*What is expected:*
Report back every line in the data that includes the string "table".

Segment Start: Data section

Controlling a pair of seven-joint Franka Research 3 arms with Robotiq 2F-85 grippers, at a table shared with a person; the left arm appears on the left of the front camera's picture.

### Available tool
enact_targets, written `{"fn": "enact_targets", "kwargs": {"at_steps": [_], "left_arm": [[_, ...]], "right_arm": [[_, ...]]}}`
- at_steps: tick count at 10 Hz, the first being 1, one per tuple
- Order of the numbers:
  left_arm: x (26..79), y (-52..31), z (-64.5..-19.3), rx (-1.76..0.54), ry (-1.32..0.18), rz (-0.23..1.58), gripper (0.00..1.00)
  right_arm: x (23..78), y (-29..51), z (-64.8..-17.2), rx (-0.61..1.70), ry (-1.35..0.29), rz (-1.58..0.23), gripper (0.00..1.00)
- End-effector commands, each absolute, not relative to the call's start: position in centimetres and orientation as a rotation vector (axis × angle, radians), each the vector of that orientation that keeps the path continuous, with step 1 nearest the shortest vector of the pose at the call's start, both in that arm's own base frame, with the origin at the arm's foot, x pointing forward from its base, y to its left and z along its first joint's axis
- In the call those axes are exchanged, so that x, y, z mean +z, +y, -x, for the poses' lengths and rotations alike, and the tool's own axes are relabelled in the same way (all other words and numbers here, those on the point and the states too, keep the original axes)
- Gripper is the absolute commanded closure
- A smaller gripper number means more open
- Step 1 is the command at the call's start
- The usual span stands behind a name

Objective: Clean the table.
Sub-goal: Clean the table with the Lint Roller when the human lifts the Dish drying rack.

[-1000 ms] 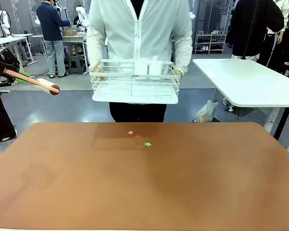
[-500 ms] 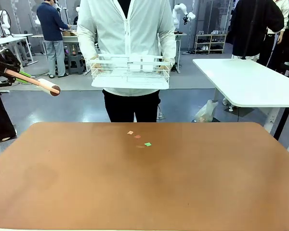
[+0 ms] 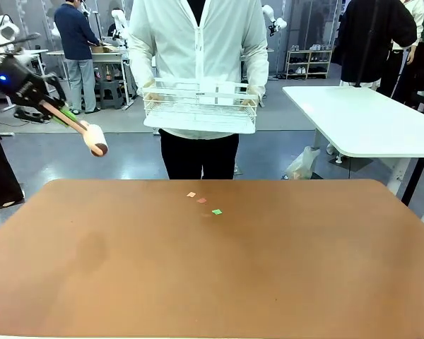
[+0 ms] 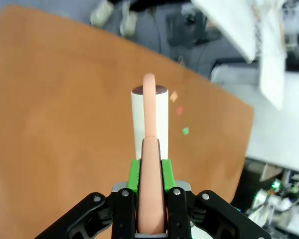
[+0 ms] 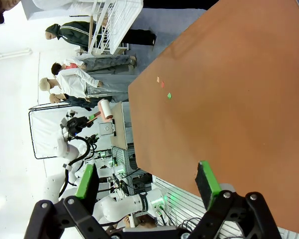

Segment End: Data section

*Solution for this task:*
Controlling a pair of seven-joint Franka Research 3 arms with Robotiq 2F-85 grippers, at a table shared with a person; the left arm appears on the left of the front camera's picture.
Objective: Clean the table.
Sub-goal: Clean the table with the Lint Roller when the human lifts the Dish drying rack.

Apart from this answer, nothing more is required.